The entries follow. Print each one exactly.
(Records provided)
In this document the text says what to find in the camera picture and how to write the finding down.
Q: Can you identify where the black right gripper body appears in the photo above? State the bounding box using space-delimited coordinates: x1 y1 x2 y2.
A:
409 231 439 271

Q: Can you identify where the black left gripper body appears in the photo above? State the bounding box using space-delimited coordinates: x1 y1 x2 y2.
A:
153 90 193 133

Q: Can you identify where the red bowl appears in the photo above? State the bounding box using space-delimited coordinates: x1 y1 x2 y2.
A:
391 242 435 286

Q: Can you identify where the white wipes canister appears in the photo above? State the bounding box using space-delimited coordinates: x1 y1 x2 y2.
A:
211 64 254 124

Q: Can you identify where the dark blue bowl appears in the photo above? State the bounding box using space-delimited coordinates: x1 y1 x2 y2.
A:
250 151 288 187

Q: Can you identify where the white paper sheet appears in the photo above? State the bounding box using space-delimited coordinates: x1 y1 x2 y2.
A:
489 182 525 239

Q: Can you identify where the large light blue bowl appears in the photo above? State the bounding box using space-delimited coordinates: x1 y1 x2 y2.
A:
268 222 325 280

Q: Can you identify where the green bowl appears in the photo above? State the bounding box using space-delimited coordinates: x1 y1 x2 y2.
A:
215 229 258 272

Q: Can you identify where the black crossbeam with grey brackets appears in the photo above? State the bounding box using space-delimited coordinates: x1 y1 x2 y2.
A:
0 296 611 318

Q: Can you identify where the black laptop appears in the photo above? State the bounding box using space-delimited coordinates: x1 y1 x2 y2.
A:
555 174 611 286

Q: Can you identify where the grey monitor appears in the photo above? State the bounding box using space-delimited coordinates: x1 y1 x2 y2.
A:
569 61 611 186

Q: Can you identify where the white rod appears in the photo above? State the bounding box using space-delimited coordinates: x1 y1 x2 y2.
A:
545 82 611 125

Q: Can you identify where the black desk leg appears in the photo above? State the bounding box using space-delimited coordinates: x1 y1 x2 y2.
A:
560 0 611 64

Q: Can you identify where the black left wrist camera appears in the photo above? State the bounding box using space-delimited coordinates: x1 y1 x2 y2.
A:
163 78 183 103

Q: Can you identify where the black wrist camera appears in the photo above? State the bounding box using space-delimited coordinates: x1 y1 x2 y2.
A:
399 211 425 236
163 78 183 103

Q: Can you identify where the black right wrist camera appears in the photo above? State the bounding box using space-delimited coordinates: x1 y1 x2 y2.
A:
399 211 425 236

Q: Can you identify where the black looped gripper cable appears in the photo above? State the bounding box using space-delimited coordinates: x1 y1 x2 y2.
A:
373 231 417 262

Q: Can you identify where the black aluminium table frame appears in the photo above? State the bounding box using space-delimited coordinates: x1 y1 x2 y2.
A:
(End Records provided)
Answer space:
In this document the text says what to find in the camera picture and how to write the finding down.
Q: Can you identify where the black right gripper body appears in the photo above? State the bounding box using space-delimited coordinates: x1 y1 x2 y2.
A:
409 231 439 271

Q: Can you identify where the black left gripper body appears in the photo above? State the bounding box using space-delimited coordinates: x1 y1 x2 y2.
A:
153 90 193 133

Q: Can you identify where the red bowl appears in the photo above? State the bounding box using space-delimited coordinates: x1 y1 x2 y2.
A:
391 242 435 286

Q: Can you identify where the white wipes canister appears in the photo above? State the bounding box using space-delimited coordinates: x1 y1 x2 y2.
A:
211 64 254 124

Q: Can you identify where the dark blue bowl appears in the photo above? State the bounding box using space-delimited coordinates: x1 y1 x2 y2.
A:
250 151 288 187

Q: Can you identify where the white paper sheet appears in the photo above? State the bounding box using space-delimited coordinates: x1 y1 x2 y2.
A:
489 182 525 239

Q: Can you identify where the large light blue bowl appears in the photo above? State the bounding box using space-delimited coordinates: x1 y1 x2 y2.
A:
268 222 325 280

Q: Can you identify where the green bowl appears in the photo above? State the bounding box using space-delimited coordinates: x1 y1 x2 y2.
A:
215 229 258 272

Q: Can you identify where the black crossbeam with grey brackets appears in the photo above? State the bounding box using space-delimited coordinates: x1 y1 x2 y2.
A:
0 296 611 318

Q: Can you identify where the black laptop appears in the photo above? State the bounding box using space-delimited coordinates: x1 y1 x2 y2.
A:
555 174 611 286

Q: Can you identify where the grey monitor appears in the photo above? State the bounding box using space-delimited coordinates: x1 y1 x2 y2.
A:
569 61 611 186

Q: Can you identify where the white rod appears in the photo above? State the bounding box using space-delimited coordinates: x1 y1 x2 y2.
A:
545 82 611 125

Q: Can you identify where the black desk leg appears in the photo above? State the bounding box using space-delimited coordinates: x1 y1 x2 y2.
A:
560 0 611 64

Q: Can you identify where the black left wrist camera appears in the photo above? State the bounding box using space-delimited coordinates: x1 y1 x2 y2.
A:
163 78 183 103

Q: Can you identify where the black wrist camera appears in the photo above? State the bounding box using space-delimited coordinates: x1 y1 x2 y2.
A:
399 211 425 236
163 78 183 103

Q: Can you identify where the black right wrist camera appears in the photo above? State the bounding box using space-delimited coordinates: x1 y1 x2 y2.
A:
399 211 425 236

Q: Can you identify where the black looped gripper cable appears in the photo above? State the bounding box using space-delimited coordinates: x1 y1 x2 y2.
A:
373 231 417 262

Q: Can you identify where the black aluminium table frame appears in the photo above? State the bounding box using space-delimited coordinates: x1 y1 x2 y2.
A:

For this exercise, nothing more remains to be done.